Reproduce exactly the stretch of lines running from the line with "If you don't mind, I'd like you to find the washing" to the end of the entries below.

(Data supplied Opens)

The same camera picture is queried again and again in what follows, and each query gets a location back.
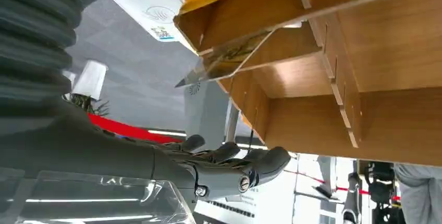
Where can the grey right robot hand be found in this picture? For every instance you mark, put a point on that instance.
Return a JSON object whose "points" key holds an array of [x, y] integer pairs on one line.
{"points": [[103, 153]]}

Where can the red barrier belt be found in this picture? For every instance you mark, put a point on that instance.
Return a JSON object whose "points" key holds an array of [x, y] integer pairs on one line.
{"points": [[127, 131]]}

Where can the green plant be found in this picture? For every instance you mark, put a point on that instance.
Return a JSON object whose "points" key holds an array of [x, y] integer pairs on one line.
{"points": [[93, 106]]}

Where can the clear plastic sheet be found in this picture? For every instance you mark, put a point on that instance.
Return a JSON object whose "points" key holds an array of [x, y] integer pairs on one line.
{"points": [[86, 201]]}

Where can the white plant pot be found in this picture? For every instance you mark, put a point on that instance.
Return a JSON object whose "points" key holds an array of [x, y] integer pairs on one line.
{"points": [[90, 79]]}

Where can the grey kiosk stand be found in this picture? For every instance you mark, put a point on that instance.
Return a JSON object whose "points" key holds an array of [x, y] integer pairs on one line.
{"points": [[207, 112]]}

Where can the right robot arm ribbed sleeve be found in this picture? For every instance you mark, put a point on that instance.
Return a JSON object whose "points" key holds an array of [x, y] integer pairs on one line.
{"points": [[31, 36]]}

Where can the white card reader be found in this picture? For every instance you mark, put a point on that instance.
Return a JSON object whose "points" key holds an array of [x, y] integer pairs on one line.
{"points": [[155, 12]]}

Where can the printed card in clear sleeve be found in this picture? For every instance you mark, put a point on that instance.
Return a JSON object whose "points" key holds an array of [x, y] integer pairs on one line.
{"points": [[228, 56]]}

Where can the black equipment stand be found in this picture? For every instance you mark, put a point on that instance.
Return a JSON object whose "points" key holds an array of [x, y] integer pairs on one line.
{"points": [[381, 191]]}

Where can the wooden divided box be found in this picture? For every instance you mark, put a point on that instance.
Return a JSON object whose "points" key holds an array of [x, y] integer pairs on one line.
{"points": [[380, 43]]}

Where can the person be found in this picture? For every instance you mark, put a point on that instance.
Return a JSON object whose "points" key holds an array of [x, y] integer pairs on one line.
{"points": [[419, 191]]}

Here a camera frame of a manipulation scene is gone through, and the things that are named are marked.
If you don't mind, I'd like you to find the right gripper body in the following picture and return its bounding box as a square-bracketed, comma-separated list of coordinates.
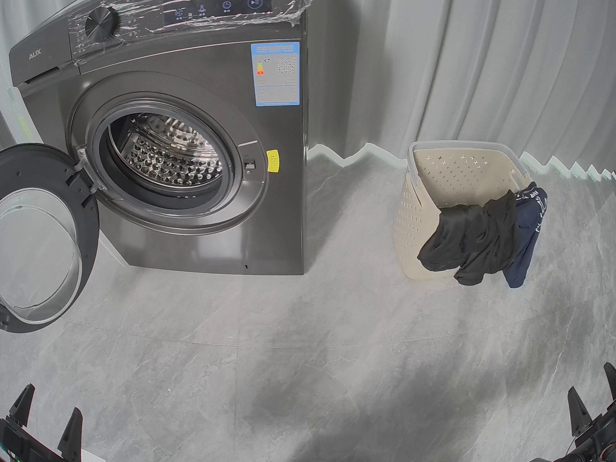
[553, 406, 616, 462]

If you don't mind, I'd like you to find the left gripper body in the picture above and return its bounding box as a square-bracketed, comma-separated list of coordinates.
[0, 417, 66, 462]

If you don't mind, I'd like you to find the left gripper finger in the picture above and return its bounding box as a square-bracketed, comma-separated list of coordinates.
[7, 383, 36, 433]
[57, 406, 84, 462]

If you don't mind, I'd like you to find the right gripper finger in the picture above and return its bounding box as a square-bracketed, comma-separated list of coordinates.
[568, 386, 594, 436]
[603, 361, 616, 406]

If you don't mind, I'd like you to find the washing machine door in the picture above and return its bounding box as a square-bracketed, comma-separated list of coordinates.
[0, 143, 107, 334]

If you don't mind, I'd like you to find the cream laundry basket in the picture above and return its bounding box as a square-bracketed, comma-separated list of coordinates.
[395, 140, 533, 282]

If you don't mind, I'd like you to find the grey washing machine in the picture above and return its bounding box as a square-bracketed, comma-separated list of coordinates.
[9, 0, 316, 276]

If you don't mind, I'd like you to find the dark blue garment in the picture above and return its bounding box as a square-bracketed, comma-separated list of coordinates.
[502, 182, 550, 289]

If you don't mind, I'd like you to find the black garment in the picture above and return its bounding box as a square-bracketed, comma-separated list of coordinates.
[417, 192, 521, 287]

(Data supplied Closes)

[Task solution]
If you don't mind, I'd like you to find the washing machine door in the picture above and return its bounding box as a square-bracketed, comma-separated list of coordinates.
[0, 143, 107, 334]

If you don't mind, I'd like you to find the cream laundry basket in the picture above and return its bounding box as a square-bracketed, comma-separated list of coordinates.
[395, 140, 533, 282]

If you don't mind, I'd like you to find the grey washing machine in the picture above and return its bounding box as a square-bracketed, comma-separated list of coordinates.
[9, 0, 316, 276]

If you don't mind, I'd like you to find the dark blue garment in the picture above and return its bounding box as a square-bracketed, comma-separated list of coordinates.
[502, 182, 550, 289]

If you don't mind, I'd like you to find the black garment in the picture above and return its bounding box as a square-bracketed, comma-separated list of coordinates.
[417, 192, 521, 287]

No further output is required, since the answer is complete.